YOUR ASSIGNMENT:
Reproduce verbatim the final portion of the material below, from the line containing "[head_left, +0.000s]" through its last line, and nothing else.

RAW DATA:
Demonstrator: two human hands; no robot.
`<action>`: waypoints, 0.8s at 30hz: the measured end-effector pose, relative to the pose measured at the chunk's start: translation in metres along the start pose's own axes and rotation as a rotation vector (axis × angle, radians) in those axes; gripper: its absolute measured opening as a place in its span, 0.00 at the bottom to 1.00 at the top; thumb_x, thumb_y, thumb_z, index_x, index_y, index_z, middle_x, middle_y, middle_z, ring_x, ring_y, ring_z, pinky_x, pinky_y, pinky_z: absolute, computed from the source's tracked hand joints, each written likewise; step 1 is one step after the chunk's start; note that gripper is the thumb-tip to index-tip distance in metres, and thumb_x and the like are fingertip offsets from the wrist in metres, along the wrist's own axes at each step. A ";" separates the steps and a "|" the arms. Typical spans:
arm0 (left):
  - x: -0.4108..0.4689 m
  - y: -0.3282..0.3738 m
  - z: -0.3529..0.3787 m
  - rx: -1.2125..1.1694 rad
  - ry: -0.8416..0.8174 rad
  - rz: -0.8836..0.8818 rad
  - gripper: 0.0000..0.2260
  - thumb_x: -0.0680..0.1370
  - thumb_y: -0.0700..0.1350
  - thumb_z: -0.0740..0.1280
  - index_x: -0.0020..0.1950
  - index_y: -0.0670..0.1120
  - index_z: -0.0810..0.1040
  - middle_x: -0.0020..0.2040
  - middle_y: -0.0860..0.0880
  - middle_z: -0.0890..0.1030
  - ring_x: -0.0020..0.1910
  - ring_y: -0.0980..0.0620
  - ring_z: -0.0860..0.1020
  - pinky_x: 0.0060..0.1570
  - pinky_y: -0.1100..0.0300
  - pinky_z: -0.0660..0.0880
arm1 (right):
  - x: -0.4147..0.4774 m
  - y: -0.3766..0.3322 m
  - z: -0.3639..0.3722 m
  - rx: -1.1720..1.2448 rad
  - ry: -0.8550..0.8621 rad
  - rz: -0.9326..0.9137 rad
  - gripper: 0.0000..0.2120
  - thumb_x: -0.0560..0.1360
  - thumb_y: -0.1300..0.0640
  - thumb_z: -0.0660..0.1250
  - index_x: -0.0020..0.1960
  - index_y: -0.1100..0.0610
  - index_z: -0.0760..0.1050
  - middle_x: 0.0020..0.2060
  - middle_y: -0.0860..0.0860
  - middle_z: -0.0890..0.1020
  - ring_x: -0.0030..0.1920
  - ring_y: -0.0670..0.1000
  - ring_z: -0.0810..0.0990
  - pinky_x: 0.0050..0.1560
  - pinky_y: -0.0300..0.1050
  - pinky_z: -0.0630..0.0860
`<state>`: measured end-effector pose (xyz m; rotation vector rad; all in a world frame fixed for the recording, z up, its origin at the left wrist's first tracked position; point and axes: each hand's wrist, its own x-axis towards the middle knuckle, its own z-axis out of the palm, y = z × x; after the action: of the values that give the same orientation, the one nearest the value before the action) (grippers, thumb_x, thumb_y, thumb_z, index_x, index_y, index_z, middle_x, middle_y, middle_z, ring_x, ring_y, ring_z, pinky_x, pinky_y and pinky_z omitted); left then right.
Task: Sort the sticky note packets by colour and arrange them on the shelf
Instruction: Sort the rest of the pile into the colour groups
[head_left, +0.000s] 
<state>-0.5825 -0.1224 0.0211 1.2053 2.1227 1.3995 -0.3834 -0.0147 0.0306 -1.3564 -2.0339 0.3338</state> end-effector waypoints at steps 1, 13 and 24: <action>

RESULT FOR THIS TASK:
[head_left, +0.000s] 
<state>-0.5825 -0.1224 0.0211 1.2053 2.1227 1.3995 -0.3834 -0.0147 0.0306 -1.3564 -2.0339 0.3338</state> end-effector waypoints at steps 1, 13 and 24: <action>

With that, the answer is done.